After the Meltdown

Published — July 18, 2014

Congressman defends payday lending industry

High-interest lenders an alternative to loan sharks, says Rep. Meeks

Introduction

Rep. Gregory Meeks, D-N.Y., speaks to reporters on Capitol Hill in Washington, September 2013. (J. Scott Applewhite/AP)

A congressman who has been criticized for being too close to the financial industry Thursday declared that his broad support for payday lending firms is about “trying to make sure individuals have dignity and aren’t ripped off.”

Rep. Gregory Meeks, D-N.Y., spoke to a breakfast meeting at the National Press Club for Master Your Card, MasterCard’s “public education” effort to show consumers, small businesses and governments more ways to use electronic payments.

Meeks was dubbed a member of the “banking caucus” in a Center for Public Integrity investigation released in April. Just before he spoke, the group heard from Rep. Steve Stivers, R-Ohio, another “banking caucus” member and former megabank lobbyist.

Meeks told the crowd that efforts to tighten oversight of high-cost, short-term loans targeting poor people will “take options off the table,” driving consumers to neighborhood loan sharks.

“If you’re focused on that market, you’ll make money,” Meeks told the group, mostly employees of financial companies and industry-supported nonprofits focused on “financial inclusion.”

The event marked the rollout of a paper written for MasterCard by an MIT professor and subtitled “How emerging electronic payment technology can provide financial services to underserved communities.”

Financial access and financial inclusion have become buzzwords in the industry as companies strive to cultivate new revenue streams in the wake of the 2008 economic meltdown. Financially underserved people already provide $89 billion in fees and interest income for the industry, according to a 2012 study by the Center for Financial Services Innovation, one of the breakfast’s sponsors.

Ten million American households lack bank accounts, either by choice or because of banks’ background-check systems and other barriers to access. The group skews poor and non-white; many live in in inner cities or rural areas that lack bank branches.

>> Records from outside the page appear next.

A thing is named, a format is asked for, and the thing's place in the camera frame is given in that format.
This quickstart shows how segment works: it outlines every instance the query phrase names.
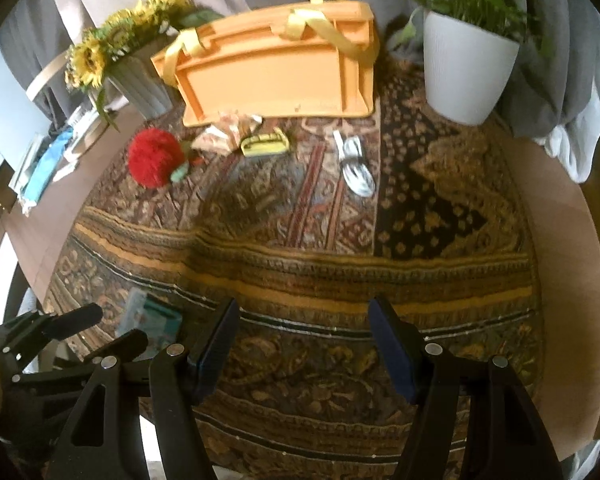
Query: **red pom-pom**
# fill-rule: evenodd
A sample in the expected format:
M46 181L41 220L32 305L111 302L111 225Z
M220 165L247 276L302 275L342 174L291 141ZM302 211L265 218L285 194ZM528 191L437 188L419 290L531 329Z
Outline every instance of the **red pom-pom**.
M137 134L129 146L129 173L138 184L161 187L169 183L173 170L185 161L176 138L169 132L149 128Z

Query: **metal screw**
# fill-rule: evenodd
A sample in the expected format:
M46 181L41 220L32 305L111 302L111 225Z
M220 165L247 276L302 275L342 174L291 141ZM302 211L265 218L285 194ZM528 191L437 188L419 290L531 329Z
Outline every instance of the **metal screw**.
M106 356L100 362L100 366L102 366L105 370L108 370L109 368L113 368L116 364L118 364L118 360L113 355Z
M424 350L429 355L440 355L442 354L442 346L438 343L427 343Z
M504 355L496 355L493 358L493 364L495 364L498 368L506 368L509 366L509 361Z
M167 354L171 357L176 357L176 355L180 355L184 352L184 346L180 343L175 343L173 345L167 346Z

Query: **orange box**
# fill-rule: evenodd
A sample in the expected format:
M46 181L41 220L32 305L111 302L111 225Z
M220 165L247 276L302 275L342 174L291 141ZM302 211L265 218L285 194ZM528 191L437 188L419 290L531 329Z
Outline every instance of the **orange box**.
M214 122L228 112L265 117L373 112L378 37L366 3L267 7L207 23L195 32L202 47L195 56L180 50L174 69L187 103L185 126ZM163 77L166 51L152 57Z

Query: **patterned rug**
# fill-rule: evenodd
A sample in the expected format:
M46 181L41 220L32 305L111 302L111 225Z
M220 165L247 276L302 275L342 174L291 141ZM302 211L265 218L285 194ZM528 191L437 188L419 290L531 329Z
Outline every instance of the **patterned rug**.
M368 332L384 292L404 319L453 353L506 355L533 393L542 315L524 209L494 139L437 116L422 74L394 69L364 119L267 120L286 155L210 156L188 178L139 187L126 150L75 221L45 300L48 312L96 301L106 318L71 345L113 336L140 286L185 312L183 336L217 301L237 298L240 330L218 390L196 417L213 462L254 478L382 478L414 409L399 397ZM182 108L152 121L177 137ZM378 192L344 183L331 132L359 135ZM446 478L456 478L468 403Z

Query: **crumpled wrapper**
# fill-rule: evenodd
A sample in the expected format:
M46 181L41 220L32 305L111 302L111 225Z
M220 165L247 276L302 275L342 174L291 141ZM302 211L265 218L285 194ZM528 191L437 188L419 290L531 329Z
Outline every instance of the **crumpled wrapper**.
M229 155L240 148L243 139L250 137L262 124L257 115L225 114L206 127L191 143L194 150Z

If the industry can “mainstream” more of them — for example, by encouraging them to use electronic payments instead of cash — these people will provide billions more in new revenue. Thursday’s “expert briefing” breakfast was titled “Electronic Payment Technology: A Gateway to Mainstream Financial Services for the Underserved.”

The Center identified Meeks, Stivers and nine other House members as the financial industry’s go-to lawmakers on the Financial Services Committee. The members work closely with Washington’s 2,000 financial lobbyists, writing letters, proposing industry-friendly legislation, holding hearings and threatening agency budgets as they pressure regulators to ease up on banks.

Meeks has raised $1.2 million from the financial industry since the 2010 election cycle including $6,500 from MasterCard. Stivers has raised $2.6 million including $2,000 from MasterCard.